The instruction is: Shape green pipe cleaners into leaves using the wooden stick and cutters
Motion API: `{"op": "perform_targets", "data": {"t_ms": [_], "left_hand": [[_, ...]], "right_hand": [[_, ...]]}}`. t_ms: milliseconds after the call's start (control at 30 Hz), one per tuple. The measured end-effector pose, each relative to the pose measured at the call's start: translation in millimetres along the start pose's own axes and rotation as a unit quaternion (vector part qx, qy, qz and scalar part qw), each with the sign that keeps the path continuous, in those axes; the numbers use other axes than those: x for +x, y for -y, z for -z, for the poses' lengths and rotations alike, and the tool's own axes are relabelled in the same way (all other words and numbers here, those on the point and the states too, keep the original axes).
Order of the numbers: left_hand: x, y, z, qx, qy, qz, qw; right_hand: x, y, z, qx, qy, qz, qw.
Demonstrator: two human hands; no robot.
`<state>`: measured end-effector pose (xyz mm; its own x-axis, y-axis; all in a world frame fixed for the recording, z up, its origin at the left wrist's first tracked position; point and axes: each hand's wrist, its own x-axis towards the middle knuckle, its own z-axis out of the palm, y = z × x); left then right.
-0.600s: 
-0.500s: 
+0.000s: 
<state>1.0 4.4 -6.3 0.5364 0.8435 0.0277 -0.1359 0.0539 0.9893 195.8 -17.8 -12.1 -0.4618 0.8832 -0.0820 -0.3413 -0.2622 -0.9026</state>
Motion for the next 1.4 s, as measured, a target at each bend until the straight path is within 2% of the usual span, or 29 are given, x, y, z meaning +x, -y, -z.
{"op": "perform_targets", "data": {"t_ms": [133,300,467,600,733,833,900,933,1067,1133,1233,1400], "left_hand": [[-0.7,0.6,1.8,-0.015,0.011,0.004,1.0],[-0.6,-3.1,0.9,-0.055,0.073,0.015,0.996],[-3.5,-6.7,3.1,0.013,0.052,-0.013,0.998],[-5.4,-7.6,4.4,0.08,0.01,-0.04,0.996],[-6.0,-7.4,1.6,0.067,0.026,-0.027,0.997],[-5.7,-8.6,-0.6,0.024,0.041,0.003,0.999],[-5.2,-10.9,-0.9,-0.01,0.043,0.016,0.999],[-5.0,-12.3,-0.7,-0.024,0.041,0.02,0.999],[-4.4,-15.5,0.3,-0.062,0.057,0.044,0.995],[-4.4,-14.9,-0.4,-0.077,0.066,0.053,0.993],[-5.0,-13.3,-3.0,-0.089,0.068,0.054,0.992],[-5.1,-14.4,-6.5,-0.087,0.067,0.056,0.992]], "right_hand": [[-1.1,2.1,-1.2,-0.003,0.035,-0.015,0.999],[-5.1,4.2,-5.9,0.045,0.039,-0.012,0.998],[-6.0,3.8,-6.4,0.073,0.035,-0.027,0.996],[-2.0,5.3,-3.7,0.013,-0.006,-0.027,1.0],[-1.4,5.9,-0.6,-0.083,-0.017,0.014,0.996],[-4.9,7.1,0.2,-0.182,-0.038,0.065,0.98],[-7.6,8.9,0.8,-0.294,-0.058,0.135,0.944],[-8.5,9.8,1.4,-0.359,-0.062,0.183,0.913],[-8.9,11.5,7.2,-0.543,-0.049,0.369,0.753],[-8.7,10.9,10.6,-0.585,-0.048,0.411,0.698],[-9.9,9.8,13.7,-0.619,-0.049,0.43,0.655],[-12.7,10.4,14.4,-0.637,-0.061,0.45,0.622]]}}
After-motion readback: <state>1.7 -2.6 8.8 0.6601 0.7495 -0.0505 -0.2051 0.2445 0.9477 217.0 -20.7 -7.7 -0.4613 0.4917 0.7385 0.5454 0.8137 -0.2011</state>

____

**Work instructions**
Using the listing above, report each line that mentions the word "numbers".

**Response to the exercise**
Motion API: `{"op": "perform_targets", "data": {"t_ms": [_], "left_hand": [[_, ...]], "right_hand": [[_, ...]]}}`. t_ms: milliseconds after the call's start (control at 30 Hz), one per tuple. The measured end-effector pose, each relative to the pose measured at the call's start: translation in millimetres along the start pose's own axes and rotation as a unit quaternion (vector part qx, qy, qz and scalar part qw), each with the sign that keeps the path continuous, in those axes; the numbers use other axes than those: x for +x, y for -y, z for -z, for the poses' lengths and rotations alike, and the tool's own axes are relabelled in the same way (all other words and numbers here, those on the point and the states too, keep the original axes).
Order of the numbers: left_hand: x, y, z, qx, qy, qz, qw; right_hand: x, y, z, qx, qy, qz, qw.

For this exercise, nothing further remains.